(Task directions):
Of the records that follow, copy only the lines from the line containing "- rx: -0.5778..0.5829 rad" to the line containing "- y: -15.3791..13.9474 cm", both included, exactly as written.

────────────────

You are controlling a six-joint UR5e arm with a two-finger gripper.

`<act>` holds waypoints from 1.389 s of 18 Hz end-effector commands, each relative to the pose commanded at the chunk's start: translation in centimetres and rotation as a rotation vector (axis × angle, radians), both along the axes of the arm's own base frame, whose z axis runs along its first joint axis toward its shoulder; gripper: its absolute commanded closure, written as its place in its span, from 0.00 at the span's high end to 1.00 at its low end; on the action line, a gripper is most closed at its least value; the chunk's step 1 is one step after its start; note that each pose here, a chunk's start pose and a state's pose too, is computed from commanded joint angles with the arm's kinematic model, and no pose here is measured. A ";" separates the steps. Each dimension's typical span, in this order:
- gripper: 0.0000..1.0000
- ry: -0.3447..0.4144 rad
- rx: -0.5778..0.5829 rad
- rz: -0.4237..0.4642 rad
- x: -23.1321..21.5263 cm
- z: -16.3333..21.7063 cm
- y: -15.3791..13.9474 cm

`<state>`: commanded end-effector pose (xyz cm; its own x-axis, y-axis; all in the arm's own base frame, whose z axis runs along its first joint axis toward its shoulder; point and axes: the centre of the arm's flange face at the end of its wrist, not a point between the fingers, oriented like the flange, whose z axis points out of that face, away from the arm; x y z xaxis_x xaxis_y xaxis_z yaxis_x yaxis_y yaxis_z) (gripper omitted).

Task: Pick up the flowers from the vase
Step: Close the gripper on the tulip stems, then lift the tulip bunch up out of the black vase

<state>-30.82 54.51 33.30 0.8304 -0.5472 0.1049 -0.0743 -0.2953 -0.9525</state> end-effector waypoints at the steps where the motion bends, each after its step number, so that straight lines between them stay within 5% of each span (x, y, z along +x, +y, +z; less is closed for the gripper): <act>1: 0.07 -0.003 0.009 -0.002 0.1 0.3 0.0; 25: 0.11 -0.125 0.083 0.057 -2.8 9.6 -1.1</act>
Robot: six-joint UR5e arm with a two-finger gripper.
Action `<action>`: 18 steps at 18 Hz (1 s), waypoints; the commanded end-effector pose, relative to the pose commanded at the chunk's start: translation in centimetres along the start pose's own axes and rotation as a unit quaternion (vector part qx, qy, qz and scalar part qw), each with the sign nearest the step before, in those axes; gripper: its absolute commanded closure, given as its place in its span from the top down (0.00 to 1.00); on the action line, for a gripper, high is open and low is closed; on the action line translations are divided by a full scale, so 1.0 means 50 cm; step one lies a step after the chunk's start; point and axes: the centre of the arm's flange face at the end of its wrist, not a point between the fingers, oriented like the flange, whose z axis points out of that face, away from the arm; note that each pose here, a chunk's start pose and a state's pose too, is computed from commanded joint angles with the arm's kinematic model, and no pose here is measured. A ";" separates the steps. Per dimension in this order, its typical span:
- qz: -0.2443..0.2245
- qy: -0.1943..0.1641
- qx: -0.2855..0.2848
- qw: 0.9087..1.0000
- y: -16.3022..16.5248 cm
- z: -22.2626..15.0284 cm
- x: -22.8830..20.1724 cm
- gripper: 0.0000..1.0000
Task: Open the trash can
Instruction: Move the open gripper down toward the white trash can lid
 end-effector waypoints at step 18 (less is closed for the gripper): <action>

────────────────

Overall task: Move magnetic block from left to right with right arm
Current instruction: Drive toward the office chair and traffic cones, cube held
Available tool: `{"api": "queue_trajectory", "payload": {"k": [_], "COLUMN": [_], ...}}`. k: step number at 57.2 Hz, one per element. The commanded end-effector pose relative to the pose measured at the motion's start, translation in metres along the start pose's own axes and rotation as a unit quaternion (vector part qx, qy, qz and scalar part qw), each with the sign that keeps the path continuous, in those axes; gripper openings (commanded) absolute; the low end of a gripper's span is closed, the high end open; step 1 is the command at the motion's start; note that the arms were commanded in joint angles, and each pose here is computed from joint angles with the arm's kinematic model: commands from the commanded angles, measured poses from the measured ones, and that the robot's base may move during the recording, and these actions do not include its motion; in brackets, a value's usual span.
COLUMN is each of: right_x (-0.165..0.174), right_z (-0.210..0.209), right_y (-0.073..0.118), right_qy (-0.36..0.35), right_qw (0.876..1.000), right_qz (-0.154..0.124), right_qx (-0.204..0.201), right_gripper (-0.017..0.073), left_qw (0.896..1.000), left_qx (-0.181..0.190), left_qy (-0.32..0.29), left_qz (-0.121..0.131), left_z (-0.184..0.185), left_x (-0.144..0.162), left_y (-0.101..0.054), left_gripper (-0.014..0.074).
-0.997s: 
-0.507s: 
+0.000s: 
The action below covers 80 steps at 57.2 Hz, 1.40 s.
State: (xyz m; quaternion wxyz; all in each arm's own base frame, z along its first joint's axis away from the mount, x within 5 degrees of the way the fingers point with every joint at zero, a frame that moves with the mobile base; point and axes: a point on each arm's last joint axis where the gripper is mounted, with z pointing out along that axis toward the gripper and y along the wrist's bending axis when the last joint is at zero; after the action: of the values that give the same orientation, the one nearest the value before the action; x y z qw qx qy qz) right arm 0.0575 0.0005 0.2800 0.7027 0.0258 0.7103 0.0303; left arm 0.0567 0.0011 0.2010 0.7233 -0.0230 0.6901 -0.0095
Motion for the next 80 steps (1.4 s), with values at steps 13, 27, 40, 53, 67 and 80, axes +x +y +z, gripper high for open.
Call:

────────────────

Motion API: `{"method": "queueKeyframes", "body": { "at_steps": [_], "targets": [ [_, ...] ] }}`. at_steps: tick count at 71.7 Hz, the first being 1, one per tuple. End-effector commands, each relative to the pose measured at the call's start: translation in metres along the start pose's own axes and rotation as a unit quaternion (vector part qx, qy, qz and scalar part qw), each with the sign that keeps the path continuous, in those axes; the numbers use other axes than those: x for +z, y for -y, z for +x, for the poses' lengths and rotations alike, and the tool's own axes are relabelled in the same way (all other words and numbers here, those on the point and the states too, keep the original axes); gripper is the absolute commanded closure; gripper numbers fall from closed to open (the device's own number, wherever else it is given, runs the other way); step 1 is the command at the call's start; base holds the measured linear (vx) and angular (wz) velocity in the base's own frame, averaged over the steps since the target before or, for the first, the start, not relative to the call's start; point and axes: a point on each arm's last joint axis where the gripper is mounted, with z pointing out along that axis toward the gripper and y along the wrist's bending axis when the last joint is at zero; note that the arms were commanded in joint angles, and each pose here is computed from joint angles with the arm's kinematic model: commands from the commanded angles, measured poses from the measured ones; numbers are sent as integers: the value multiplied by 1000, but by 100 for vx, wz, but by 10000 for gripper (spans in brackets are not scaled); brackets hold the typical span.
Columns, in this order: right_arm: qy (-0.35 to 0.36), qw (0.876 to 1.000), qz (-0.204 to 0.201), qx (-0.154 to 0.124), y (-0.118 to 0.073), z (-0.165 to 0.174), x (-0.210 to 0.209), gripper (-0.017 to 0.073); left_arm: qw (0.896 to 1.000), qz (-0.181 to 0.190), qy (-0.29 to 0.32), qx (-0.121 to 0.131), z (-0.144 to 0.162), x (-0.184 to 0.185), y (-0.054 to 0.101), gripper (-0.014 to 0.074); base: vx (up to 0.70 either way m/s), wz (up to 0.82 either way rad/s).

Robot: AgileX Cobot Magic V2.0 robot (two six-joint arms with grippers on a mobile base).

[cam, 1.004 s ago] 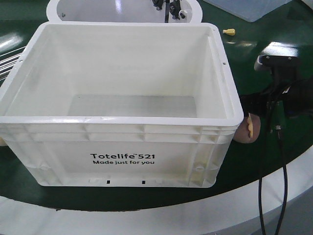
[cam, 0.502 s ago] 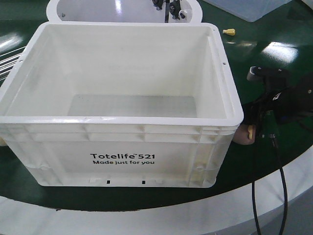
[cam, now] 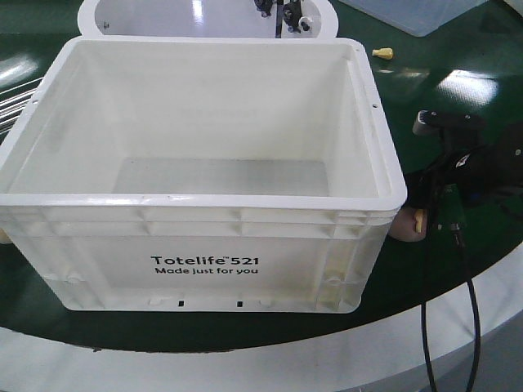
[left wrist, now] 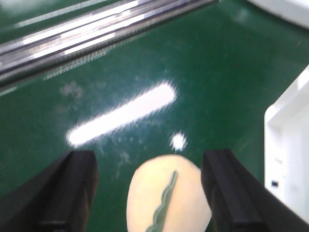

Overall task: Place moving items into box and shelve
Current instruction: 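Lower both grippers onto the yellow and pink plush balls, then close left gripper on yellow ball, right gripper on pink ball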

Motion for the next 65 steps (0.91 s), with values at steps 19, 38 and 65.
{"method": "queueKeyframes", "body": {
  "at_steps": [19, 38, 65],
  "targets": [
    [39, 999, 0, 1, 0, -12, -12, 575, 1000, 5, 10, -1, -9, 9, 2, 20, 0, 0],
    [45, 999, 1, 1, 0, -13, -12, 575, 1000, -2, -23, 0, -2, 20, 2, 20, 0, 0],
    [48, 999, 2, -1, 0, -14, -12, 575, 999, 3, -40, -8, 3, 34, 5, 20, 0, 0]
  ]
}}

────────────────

(Task solution):
- rx: -0.5778..0.5829 rad
- rz: -0.4237..0.4642 rad
- x: -23.1321..21.5263 cm
- z: -16.3333..21.7063 cm
- y: -15.3791..13.9474 cm

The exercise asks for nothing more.